A doença colocada nas moscas é a mesmo desenvolvida por humanos. Com o avanço dos estudos, a acadêmica consegue criar os insetos já com o gene da doença, que será desenvolvida para os testes.
A linha de pesquisa dela tem foco em produtos naturais. Como especialista no assunto, percebe que hoje a maior parte dos medicamentos utilizados no tratamento do Alzheimer são sintéticos e que podem, com o uso contínuo, ocasionar outros efeitos negativos. Dessa forma, ela diz que espera que sua contribuição possa evoluir como o tratamento é realizado, promovendo alternativas menos danosas ao paciente.

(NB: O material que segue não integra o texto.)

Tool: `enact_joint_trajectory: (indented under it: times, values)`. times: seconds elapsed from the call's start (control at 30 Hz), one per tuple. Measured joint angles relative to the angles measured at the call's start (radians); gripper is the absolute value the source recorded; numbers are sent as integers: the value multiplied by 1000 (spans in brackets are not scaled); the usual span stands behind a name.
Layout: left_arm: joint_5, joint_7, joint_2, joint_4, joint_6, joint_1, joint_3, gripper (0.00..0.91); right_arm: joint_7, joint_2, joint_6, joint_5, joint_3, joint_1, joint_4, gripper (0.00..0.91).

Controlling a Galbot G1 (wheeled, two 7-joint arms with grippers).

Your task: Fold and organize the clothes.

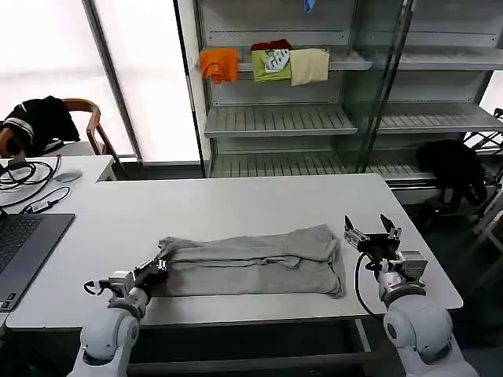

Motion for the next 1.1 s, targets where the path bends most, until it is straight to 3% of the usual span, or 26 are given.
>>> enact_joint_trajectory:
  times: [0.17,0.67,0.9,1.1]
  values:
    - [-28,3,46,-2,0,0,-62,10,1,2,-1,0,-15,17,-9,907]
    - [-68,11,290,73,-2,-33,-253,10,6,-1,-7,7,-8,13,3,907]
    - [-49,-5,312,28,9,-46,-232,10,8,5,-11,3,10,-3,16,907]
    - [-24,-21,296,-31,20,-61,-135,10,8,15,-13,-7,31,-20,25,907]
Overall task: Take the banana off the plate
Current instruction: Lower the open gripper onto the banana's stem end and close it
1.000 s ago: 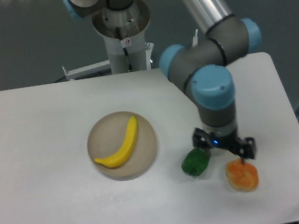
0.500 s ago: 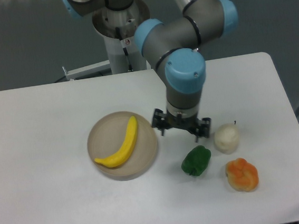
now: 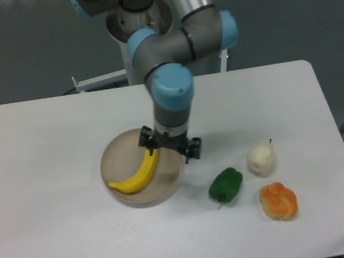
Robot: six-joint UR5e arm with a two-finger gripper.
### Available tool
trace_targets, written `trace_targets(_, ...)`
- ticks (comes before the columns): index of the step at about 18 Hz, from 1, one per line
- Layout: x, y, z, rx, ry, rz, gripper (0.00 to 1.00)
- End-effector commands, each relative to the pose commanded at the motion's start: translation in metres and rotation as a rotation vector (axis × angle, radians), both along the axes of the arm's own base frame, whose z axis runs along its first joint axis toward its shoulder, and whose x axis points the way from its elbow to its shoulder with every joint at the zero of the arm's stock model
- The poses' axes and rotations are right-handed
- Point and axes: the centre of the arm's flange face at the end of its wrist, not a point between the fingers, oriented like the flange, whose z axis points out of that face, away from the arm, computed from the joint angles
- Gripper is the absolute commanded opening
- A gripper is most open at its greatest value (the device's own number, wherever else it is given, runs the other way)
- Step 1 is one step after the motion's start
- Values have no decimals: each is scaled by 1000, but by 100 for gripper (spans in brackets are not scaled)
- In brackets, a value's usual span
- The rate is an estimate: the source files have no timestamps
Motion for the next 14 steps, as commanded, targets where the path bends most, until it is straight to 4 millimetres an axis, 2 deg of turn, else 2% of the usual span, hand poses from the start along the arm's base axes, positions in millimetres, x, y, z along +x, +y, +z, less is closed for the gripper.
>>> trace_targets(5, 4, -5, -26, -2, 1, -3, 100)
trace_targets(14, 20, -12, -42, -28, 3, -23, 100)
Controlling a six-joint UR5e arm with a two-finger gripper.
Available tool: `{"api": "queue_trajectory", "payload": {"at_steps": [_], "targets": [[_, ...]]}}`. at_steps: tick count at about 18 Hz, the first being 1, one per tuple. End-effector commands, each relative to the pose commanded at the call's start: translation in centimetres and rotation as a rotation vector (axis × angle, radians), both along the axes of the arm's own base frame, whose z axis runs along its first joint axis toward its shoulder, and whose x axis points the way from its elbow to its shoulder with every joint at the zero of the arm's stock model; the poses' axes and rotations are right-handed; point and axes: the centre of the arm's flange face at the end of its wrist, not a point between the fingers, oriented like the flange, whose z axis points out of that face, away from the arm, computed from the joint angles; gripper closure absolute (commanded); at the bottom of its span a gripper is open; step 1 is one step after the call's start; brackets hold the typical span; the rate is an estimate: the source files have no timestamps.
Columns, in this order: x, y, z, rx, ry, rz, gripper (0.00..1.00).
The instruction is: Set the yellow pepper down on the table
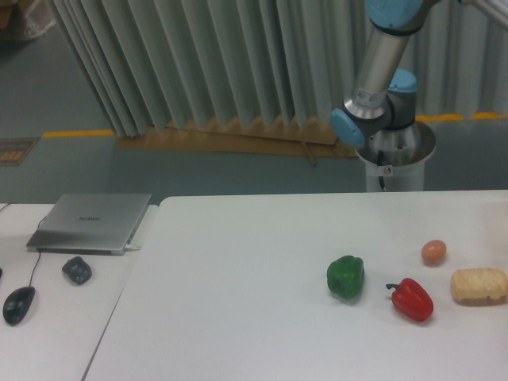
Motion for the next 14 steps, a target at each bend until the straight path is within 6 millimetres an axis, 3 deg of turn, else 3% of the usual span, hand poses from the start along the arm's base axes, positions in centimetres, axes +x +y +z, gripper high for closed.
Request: {"api": "queue_trajectory", "payload": {"at_steps": [2, 4, 10, 14], "targets": [[1.7, 1.8, 1.1, 0.008, 0.005, -0.012, 0.44], [4.5, 5.2, 1.7, 0.019, -0.005, -0.006, 0.44], [11.5, 14.0, 1.0, -0.078, 0.018, 0.049, 0.44], [12.8, 16.7, -1.2, -0.13, 0.022, 0.042, 0.44]]}}
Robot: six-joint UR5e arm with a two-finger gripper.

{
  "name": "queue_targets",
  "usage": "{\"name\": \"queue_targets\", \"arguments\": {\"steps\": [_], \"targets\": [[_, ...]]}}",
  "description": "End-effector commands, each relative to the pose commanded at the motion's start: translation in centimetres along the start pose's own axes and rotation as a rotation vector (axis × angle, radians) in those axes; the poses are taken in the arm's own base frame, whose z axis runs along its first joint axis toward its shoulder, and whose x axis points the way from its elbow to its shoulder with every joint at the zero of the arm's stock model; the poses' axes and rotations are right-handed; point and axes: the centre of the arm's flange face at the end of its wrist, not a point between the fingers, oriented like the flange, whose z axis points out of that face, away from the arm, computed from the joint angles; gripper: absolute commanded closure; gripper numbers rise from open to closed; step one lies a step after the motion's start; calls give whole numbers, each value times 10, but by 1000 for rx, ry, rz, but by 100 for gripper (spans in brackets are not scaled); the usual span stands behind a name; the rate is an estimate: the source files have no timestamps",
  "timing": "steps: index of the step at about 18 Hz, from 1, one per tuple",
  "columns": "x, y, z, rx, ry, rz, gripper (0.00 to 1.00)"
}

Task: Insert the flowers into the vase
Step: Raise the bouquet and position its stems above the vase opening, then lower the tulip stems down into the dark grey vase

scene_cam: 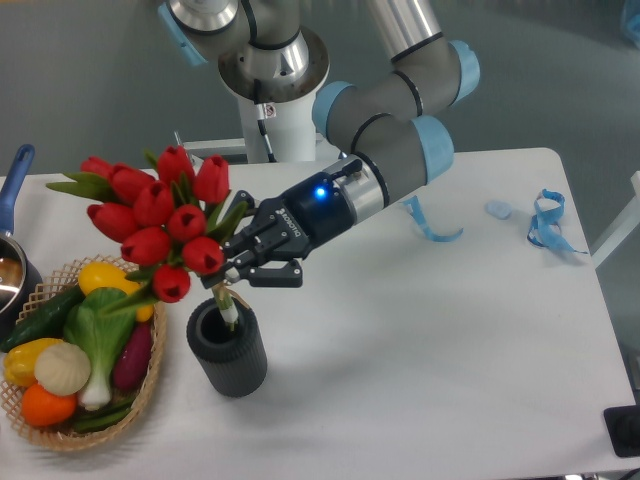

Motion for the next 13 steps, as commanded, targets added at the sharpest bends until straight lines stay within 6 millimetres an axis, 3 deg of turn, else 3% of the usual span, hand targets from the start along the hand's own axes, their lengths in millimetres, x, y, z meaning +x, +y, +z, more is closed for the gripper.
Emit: {"name": "queue_targets", "arguments": {"steps": [5,13], "targets": [[-2,9,5,0,9,-17,96],[-13,46,6,-10,9,-64,95]]}}
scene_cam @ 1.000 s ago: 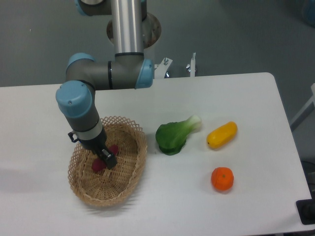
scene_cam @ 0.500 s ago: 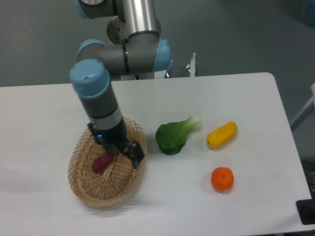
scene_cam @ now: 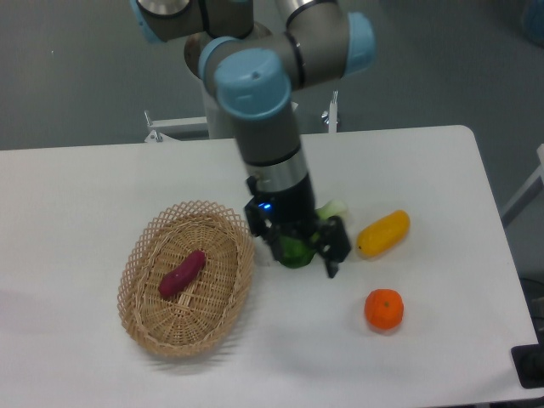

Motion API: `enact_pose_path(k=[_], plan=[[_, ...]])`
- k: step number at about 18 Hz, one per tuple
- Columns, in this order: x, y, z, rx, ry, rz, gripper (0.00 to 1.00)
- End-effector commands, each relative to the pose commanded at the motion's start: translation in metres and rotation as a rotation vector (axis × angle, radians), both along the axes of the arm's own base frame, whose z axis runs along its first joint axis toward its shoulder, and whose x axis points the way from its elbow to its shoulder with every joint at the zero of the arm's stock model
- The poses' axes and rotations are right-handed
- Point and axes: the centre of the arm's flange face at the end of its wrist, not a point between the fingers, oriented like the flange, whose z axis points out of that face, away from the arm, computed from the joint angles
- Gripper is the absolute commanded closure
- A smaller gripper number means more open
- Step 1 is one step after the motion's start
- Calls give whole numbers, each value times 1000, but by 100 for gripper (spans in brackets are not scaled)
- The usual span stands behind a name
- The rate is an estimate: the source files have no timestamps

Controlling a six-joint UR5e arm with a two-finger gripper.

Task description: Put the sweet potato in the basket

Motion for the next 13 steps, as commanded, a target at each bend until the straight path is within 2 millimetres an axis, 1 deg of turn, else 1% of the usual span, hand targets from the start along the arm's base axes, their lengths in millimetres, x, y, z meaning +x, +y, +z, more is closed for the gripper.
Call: enact_pose_path(k=[1, 3, 5, 6, 8, 10, 12, 13], plan=[[-9, -10, 1, -19, -8, -17, 0], [-22, -29, 9, -16, -8, -33, 0], [-39, -47, 16, 8, -89, -8, 0], [-45, -53, 20, 7, -117, -13, 0], [-46, -59, 24, -8, -114, -57, 0], [-46, -63, 22, -19, -110, -69, 0], [-55, -77, 19, -24, -110, -59, 0], [-53, -81, 19, -26, -108, -67, 0]])
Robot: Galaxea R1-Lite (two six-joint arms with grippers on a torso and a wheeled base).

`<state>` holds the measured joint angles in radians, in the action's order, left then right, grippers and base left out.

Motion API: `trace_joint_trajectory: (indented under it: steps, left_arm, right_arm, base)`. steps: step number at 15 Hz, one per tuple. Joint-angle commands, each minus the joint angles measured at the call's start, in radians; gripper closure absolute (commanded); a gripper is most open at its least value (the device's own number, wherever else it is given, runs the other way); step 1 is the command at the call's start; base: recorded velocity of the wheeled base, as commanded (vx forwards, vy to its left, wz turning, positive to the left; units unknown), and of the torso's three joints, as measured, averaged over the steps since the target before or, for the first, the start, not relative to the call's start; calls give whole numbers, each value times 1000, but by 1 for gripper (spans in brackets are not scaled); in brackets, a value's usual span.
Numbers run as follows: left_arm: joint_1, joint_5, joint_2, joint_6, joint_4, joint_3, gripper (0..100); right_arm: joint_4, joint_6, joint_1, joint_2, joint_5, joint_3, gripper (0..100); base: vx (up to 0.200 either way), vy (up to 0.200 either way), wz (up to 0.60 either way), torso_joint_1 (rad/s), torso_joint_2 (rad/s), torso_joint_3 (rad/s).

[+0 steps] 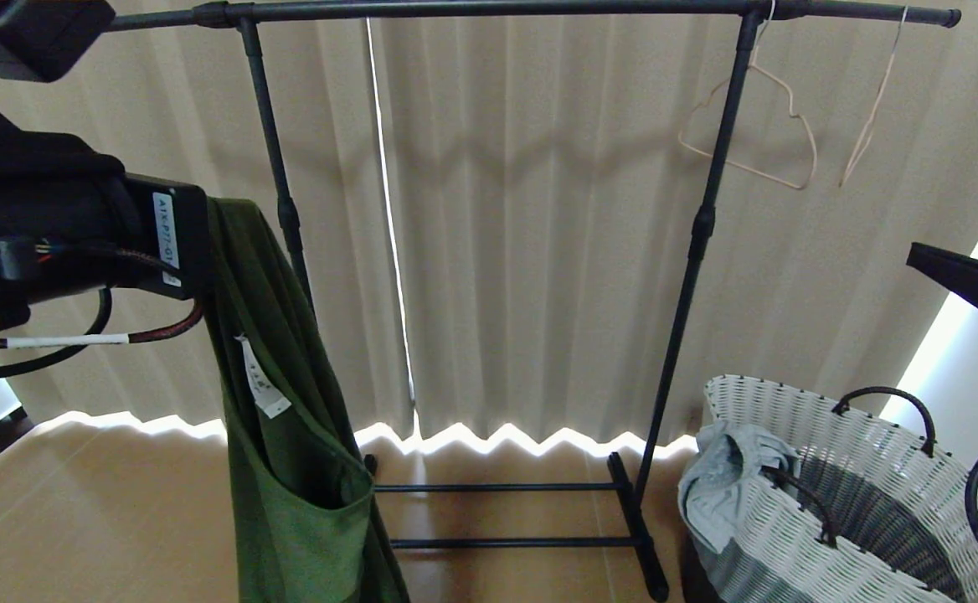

“Com essas pesquisas, consequentemente, a gente consegue testar outros tratamentos que não sejam tão agressivos quanto os que a gente já tem no mercado, que são sintéticos e podem causar outras sequelas, conforme o uso. A pesquisa, realmente, não é uma promessa de cura, mas é uma forma de tratar essa doença sem causar tantas sequelas, é isso que buscamos”, explicou Maria Eduarda. Sua pesquisa é realizada em parceria com a Universidade Federal do Amazonas (Ufam), de onde recebe frutos para os experimentos.
Óleos e ômegas
Além da pesquisa com frutos, Jadyellen Rondon, doutoranda em biodiversidade e biotecnologia, também estuda a doença, porém voltada para o uso de óleos como possível tratamento.
Na pesquisa de doutorado, ela foca também na reação das mitocôndrias, parte da célula responsável pela produção de energia. Ela avalia a evolução do mal de Alzheimer, partindo da ideia de que entender a doença e a forma de agir no organismo pode auxiliar no atraso de seu avanço.
“A gente não busca a cura. Busca entender o mecanismo. Porque, se a gente entende quais os fatores que levam àquilo, então talvez a gente possa encontrar um mecanismo para reverter isso. E eu faço isso nas Drosophilas”, explicou.
A princípio, sua pesquisa de doutorado tem como base substâncias encontradas no óleo de peixe, o ômega 3, porém, uma surpresa em meio aos estudos a fez descobrir que o óleo de milho também apresenta propriedades que auxiliam no tratamento da doença e aumento da expectativa de vida de animais doentes. A recente descoberta faz a estudante repensar em mudar os rumos de sua pesquisa.
“O óleo de milho era para ser o nosso controle e não ter resultado algum. Era para ser imparcial, mas obteve resultado melhor que substâncias do Ômega 3. É uma coisa que a gente não esperava. Depois disso, eu pensei que precisava dar uma atenção para o óleo de milho, que inclusive é produzido aqui em Mato Grosso”, afirmou ela.
As primeiras conclusões sobre o óleo de milho já foram publicadas em um periódico científico internacional, a MDPI.